Eufemia. Una moglie onorata non ha bisogno d’esser rinchiusa. Questo, signor Pantalone, è il maggior dispiacere che dato mi abbiate, dopo che siete mio marito.
Pantalone. Vegnì qua, ho bisogno de vu.
Eufemia. Non merito certamente di essere così trattata.
Pantalone. Finimola, ve digo. Ho bisogno de vu.
Eufemia. Soffrirò tutto; ma non mi toccate nell’onore.
Pantalone. L’onor semo in procinto de perderlo, se no se demo le man d’attorno.
Eufemia. Come! vi è qualche cosa di nuovo?
Pantalone. Ghe xe che certi baroni, fursi in vendetta de no aver mi serrà un occhio, per rabbia de no poder cicisbear co mia muggier, i vol véderme precipita.
Eufemia. Voi non ci avete colpa; son io che non voglio codesti ganimedi d’intorno.
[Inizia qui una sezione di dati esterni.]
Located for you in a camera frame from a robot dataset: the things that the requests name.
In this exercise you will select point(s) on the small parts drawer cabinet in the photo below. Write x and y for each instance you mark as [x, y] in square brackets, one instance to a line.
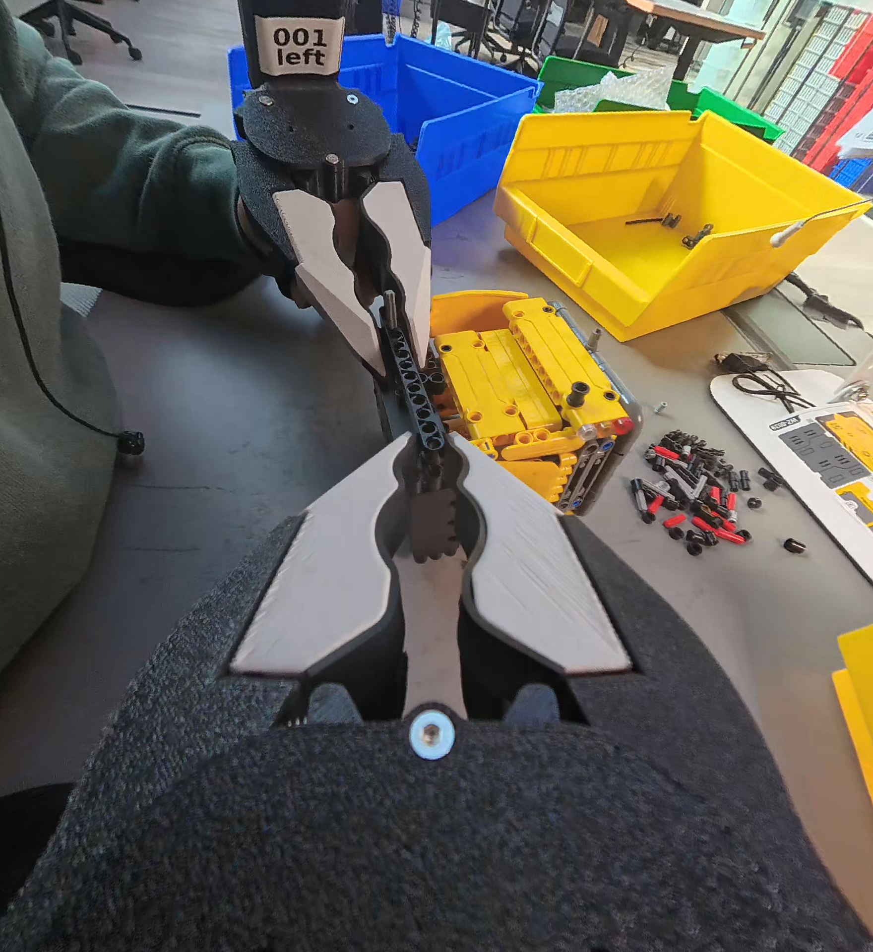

Pantalone. La conclusion xe questa, i m’ha accusà... Baroni! I xe andai a dir che fazzo pegni, che togo l’usura, che compro la roba con inganno, che inchieto el gran, e altre falsità de sta sorte!
Eufemia. Dunque non vi accusano per la moglie.
Pantalone. Qua bisogna remediar: se no, va la reputazion, va la roba, i bezzi, e per conseguenza la vita.
Eufemia. Rimediateci dunque.
Pantalone. Ho bisogno de vu.
Eufemia. Eccomi; che posso fare io povera donna?
Pantalone. Cognosseu el sior Pandolfi, auditor della Vicarìa?
Eufemia. Lo conosco. È un amico di mio padre.
Pantalone. Nol vegniva in casa, quando geri putta?
Eufemia. Sì, ci veniva.
Pantalone. El sarà stà anca elo uno dei vostri adoratori.
Eufemia. Appena gli parlavo, lo salutavo appena.
Pantalone. Za, chi ve sente vu, no avè praticà nissun.
Eufemia. E chi sente voi, sono stata di mal costume.
Pantalone. Lassemo andar. Ho bisogno della protezion del sior auditor. Mi no gh’ho mai parlà, e no voggio andar senza un poco d’introduzion. Vu che lo conossè, vu me podè introdur.
Eufemia. Ditelo piuttosto a mio padre.
Pantalone. Vostro pare no ha da saver gnente. Voggio che lo fe vu.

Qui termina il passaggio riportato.